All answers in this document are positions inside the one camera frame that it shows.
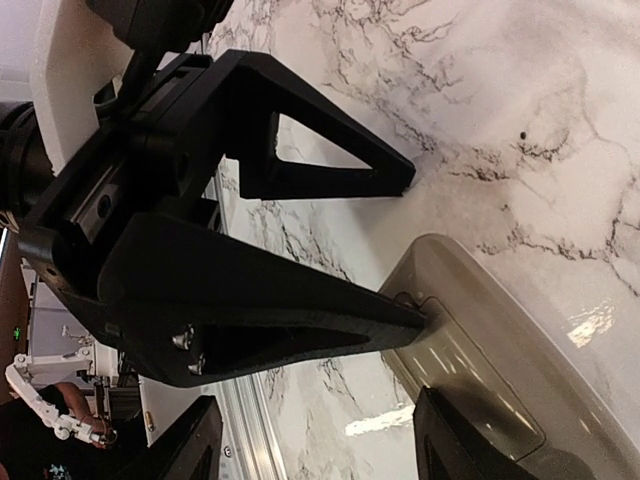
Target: white panel
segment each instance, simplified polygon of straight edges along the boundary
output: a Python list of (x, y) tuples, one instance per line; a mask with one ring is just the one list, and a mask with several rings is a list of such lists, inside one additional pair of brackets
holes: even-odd
[(98, 129), (93, 96), (126, 67), (131, 51), (84, 0), (47, 0), (30, 84), (54, 174)]

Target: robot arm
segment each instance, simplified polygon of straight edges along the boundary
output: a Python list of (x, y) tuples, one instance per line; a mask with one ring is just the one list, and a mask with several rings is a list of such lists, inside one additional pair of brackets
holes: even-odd
[(77, 352), (67, 355), (34, 358), (19, 354), (7, 367), (5, 376), (11, 388), (42, 419), (42, 423), (53, 428), (59, 439), (66, 440), (70, 437), (76, 437), (86, 443), (104, 443), (103, 436), (93, 433), (91, 425), (83, 423), (71, 415), (61, 415), (55, 405), (46, 402), (31, 385), (32, 378), (39, 373), (91, 370), (93, 364), (90, 347), (82, 347)]

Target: black object
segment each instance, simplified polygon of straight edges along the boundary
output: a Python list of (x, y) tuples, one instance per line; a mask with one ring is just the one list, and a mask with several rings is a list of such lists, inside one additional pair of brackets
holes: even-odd
[(110, 480), (218, 478), (222, 417), (215, 397), (200, 397), (149, 449)]
[(435, 389), (422, 388), (413, 428), (420, 480), (536, 480), (493, 447)]
[(0, 228), (18, 231), (53, 181), (31, 103), (0, 103)]
[(144, 52), (183, 53), (213, 30), (233, 0), (85, 0), (115, 36)]
[[(280, 160), (280, 113), (372, 168)], [(422, 331), (416, 309), (210, 230), (218, 205), (202, 194), (223, 155), (239, 161), (245, 198), (400, 195), (415, 171), (272, 57), (183, 55), (18, 222), (22, 253), (101, 343), (178, 386), (396, 348)]]

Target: person
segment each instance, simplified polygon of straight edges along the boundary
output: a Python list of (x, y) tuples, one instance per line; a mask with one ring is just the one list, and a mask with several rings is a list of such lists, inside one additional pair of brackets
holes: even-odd
[(146, 447), (142, 425), (119, 426), (116, 442), (109, 423), (92, 415), (75, 384), (57, 383), (38, 393), (60, 414), (82, 419), (96, 433), (106, 432), (107, 441), (91, 445), (75, 438), (60, 440), (22, 399), (13, 400), (0, 405), (0, 480), (108, 479)]

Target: white marble surface
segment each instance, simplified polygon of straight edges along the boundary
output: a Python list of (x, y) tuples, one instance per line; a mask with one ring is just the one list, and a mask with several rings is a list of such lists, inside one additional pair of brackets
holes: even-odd
[[(237, 0), (214, 55), (273, 53), (418, 174), (402, 199), (260, 204), (225, 165), (231, 233), (372, 289), (415, 237), (454, 237), (640, 445), (639, 32), (628, 0)], [(286, 122), (279, 145), (349, 163)], [(415, 478), (378, 355), (263, 378), (290, 478)]]

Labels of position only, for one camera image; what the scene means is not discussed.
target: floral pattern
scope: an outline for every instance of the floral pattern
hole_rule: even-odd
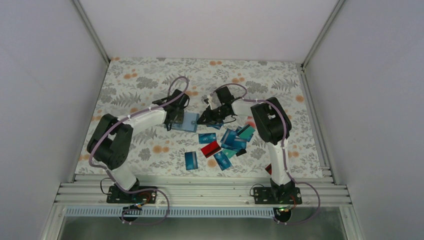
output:
[[[90,167],[87,143],[104,114],[128,115],[152,105],[152,101],[166,97],[169,84],[178,76],[190,79],[187,95],[188,112],[201,114],[206,108],[203,99],[222,84],[239,83],[248,89],[247,98],[276,97],[292,123],[288,146],[288,163],[294,177],[322,178],[317,147],[314,142],[305,99],[295,63],[275,61],[240,61],[175,59],[148,57],[115,57],[106,73],[98,102],[91,119],[77,174],[104,174]],[[184,81],[174,88],[182,89]],[[234,96],[243,90],[230,86]],[[219,104],[214,95],[212,101]],[[247,144],[247,153],[230,159],[232,167],[221,171],[213,156],[208,159],[200,149],[198,133],[216,133],[220,140],[227,128],[236,129],[254,121],[251,116],[236,116],[236,121],[225,124],[220,130],[199,125],[197,133],[171,130],[163,124],[146,129],[133,136],[127,162],[135,174],[156,176],[200,177],[269,177],[265,167],[270,164],[268,149],[255,132]],[[198,169],[186,170],[185,152],[197,152]]]

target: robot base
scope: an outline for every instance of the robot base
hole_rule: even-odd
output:
[[[288,194],[282,201],[277,201],[271,191],[270,187],[254,187],[254,204],[261,205],[276,205],[276,204],[290,204],[294,205],[293,199],[290,196],[293,196],[296,204],[302,204],[302,195],[301,190],[298,187],[295,187],[293,192]]]
[[[137,191],[141,189],[157,189],[155,186],[138,186],[137,189],[131,189]],[[127,194],[122,192],[117,186],[113,185],[109,187],[107,193],[106,202],[108,204],[138,204],[148,200],[146,204],[156,203],[157,192],[153,190],[143,191],[136,194]]]

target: cable
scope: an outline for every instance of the cable
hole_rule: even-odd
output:
[[[105,179],[111,179],[111,178],[110,178],[110,177],[105,177],[105,178],[103,178],[102,180],[100,180],[100,189],[101,189],[101,192],[102,192],[104,195],[109,195],[108,193],[105,193],[105,192],[103,191],[102,182],[103,182],[103,180],[105,180]]]
[[[253,194],[251,194],[251,192],[252,192],[253,187],[254,187],[254,186],[257,186],[257,185],[260,185],[260,186],[262,186],[263,188],[265,188],[265,186],[264,186],[264,185],[259,184],[259,183],[256,183],[256,184],[255,184],[255,185],[253,185],[253,186],[250,188],[250,190],[249,190],[249,195],[250,195],[251,197],[254,197],[254,195],[253,195]]]
[[[293,199],[293,208],[291,209],[291,210],[293,210],[293,209],[295,209],[295,208],[296,208],[296,206],[297,206],[298,204],[296,203],[296,198],[295,198],[294,196],[290,195],[290,198],[291,198],[291,199]]]
[[[232,120],[232,121],[226,121],[226,122],[223,122],[222,124],[230,124],[230,123],[234,123],[235,121],[237,121],[237,118],[233,117],[233,115],[231,115],[231,117],[234,120]]]
[[[295,184],[297,184],[297,185],[299,185],[299,184],[305,184],[305,185],[308,185],[314,192],[315,192],[315,194],[316,194],[316,197],[318,198],[318,207],[316,208],[316,211],[309,217],[309,218],[307,218],[307,219],[305,219],[305,220],[302,220],[302,221],[298,221],[298,222],[293,222],[293,223],[287,223],[287,222],[285,222],[284,223],[284,225],[299,225],[299,224],[303,224],[303,223],[306,223],[306,222],[309,222],[310,220],[312,220],[313,218],[315,218],[316,216],[317,216],[317,214],[320,212],[320,207],[321,207],[321,198],[320,198],[320,194],[318,193],[318,191],[317,191],[317,189],[314,187],[314,186],[312,186],[310,183],[308,183],[308,182],[305,182],[305,181],[296,181],[294,178],[293,178],[293,176],[290,174],[290,171],[289,171],[289,169],[288,169],[288,167],[287,167],[287,159],[286,159],[286,150],[285,150],[285,148],[284,148],[284,140],[286,139],[286,135],[287,135],[287,132],[286,132],[286,121],[284,121],[284,117],[283,117],[283,114],[281,113],[281,111],[272,103],[272,102],[270,102],[270,101],[267,101],[267,100],[258,100],[258,99],[255,99],[255,100],[251,100],[251,99],[245,99],[244,97],[247,95],[247,93],[248,93],[248,90],[247,90],[247,88],[246,87],[244,87],[243,85],[240,85],[240,84],[237,84],[237,83],[227,83],[227,84],[224,84],[224,85],[222,85],[222,86],[220,86],[220,87],[218,87],[217,89],[215,89],[210,95],[212,96],[212,94],[213,93],[215,93],[218,89],[220,89],[220,88],[222,88],[222,87],[225,87],[225,86],[228,86],[228,85],[236,85],[236,86],[239,86],[239,87],[241,87],[241,88],[243,88],[244,89],[244,94],[241,96],[241,99],[243,100],[243,101],[245,101],[245,102],[248,102],[248,103],[266,103],[266,104],[268,104],[268,105],[270,105],[274,110],[275,110],[275,112],[278,114],[278,116],[279,116],[279,118],[281,119],[281,122],[282,122],[282,126],[283,126],[283,129],[284,129],[284,134],[283,134],[283,136],[282,136],[282,139],[281,139],[281,148],[282,148],[282,157],[283,157],[283,163],[284,163],[284,170],[285,170],[285,172],[287,173],[287,176],[290,178],[290,180],[292,180]],[[273,218],[274,219],[274,221],[276,221],[278,224],[280,224],[280,221],[278,221],[275,217]]]
[[[146,191],[157,191],[157,192],[159,192],[159,193],[161,193],[164,197],[165,197],[165,199],[166,199],[166,205],[167,205],[167,209],[166,209],[166,213],[165,213],[165,216],[163,216],[163,218],[161,219],[161,220],[159,220],[159,221],[157,221],[157,222],[153,222],[153,223],[134,223],[135,225],[144,225],[144,226],[150,226],[150,225],[157,225],[157,224],[160,224],[161,222],[163,222],[167,217],[168,217],[168,215],[169,215],[169,213],[170,213],[170,200],[168,199],[168,196],[163,192],[163,191],[161,191],[161,190],[159,190],[159,189],[156,189],[156,188],[145,188],[145,189],[140,189],[140,190],[136,190],[136,191],[128,191],[128,190],[125,190],[117,181],[116,181],[116,179],[114,178],[114,176],[110,173],[110,170],[108,169],[108,167],[106,167],[106,166],[103,166],[103,165],[101,165],[101,164],[94,164],[93,163],[93,156],[94,156],[94,153],[97,151],[97,149],[99,148],[99,146],[100,146],[100,144],[108,137],[108,135],[117,127],[117,126],[119,126],[121,123],[123,123],[123,122],[125,122],[126,120],[128,120],[129,118],[133,118],[133,117],[135,117],[135,116],[138,116],[138,115],[140,115],[140,114],[142,114],[142,113],[145,113],[145,112],[147,112],[147,111],[151,111],[151,110],[156,110],[156,109],[159,109],[159,108],[163,108],[163,107],[165,107],[165,106],[167,106],[167,105],[169,105],[169,104],[171,104],[171,103],[173,103],[173,102],[175,102],[177,99],[179,99],[181,96],[183,96],[183,94],[187,91],[187,89],[189,88],[189,82],[190,82],[190,80],[187,78],[187,77],[185,77],[185,76],[179,76],[179,77],[177,77],[177,78],[175,78],[172,82],[171,82],[171,84],[170,84],[170,86],[169,86],[169,89],[168,89],[168,93],[171,91],[171,87],[174,85],[174,83],[177,81],[177,80],[179,80],[179,79],[184,79],[185,80],[185,82],[186,82],[186,85],[185,85],[185,88],[184,88],[184,90],[178,95],[178,96],[176,96],[175,98],[173,98],[173,99],[171,99],[170,101],[167,101],[167,102],[165,102],[164,104],[162,104],[162,105],[159,105],[159,106],[154,106],[154,107],[151,107],[151,108],[146,108],[146,109],[143,109],[143,110],[140,110],[140,111],[136,111],[136,112],[134,112],[134,113],[132,113],[132,114],[130,114],[129,116],[126,116],[126,117],[124,117],[123,119],[121,119],[121,120],[119,120],[117,123],[115,123],[114,125],[112,125],[104,134],[103,134],[103,136],[101,136],[101,138],[98,140],[98,142],[96,143],[96,145],[93,147],[93,149],[92,149],[92,151],[91,151],[91,153],[90,153],[90,157],[88,158],[88,164],[91,166],[91,167],[94,167],[94,168],[101,168],[101,169],[103,169],[103,170],[105,170],[106,171],[106,174],[109,176],[109,178],[113,181],[113,183],[122,191],[122,192],[124,192],[124,193],[127,193],[127,194],[138,194],[138,193],[142,193],[142,192],[146,192]],[[122,221],[123,223],[130,223],[129,221],[125,221],[125,220],[123,220]]]

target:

WHAT YOU WILL DO: For the data above, state how many of its lines contain the word "every", giving no other text.

ANSWER SPACE: 3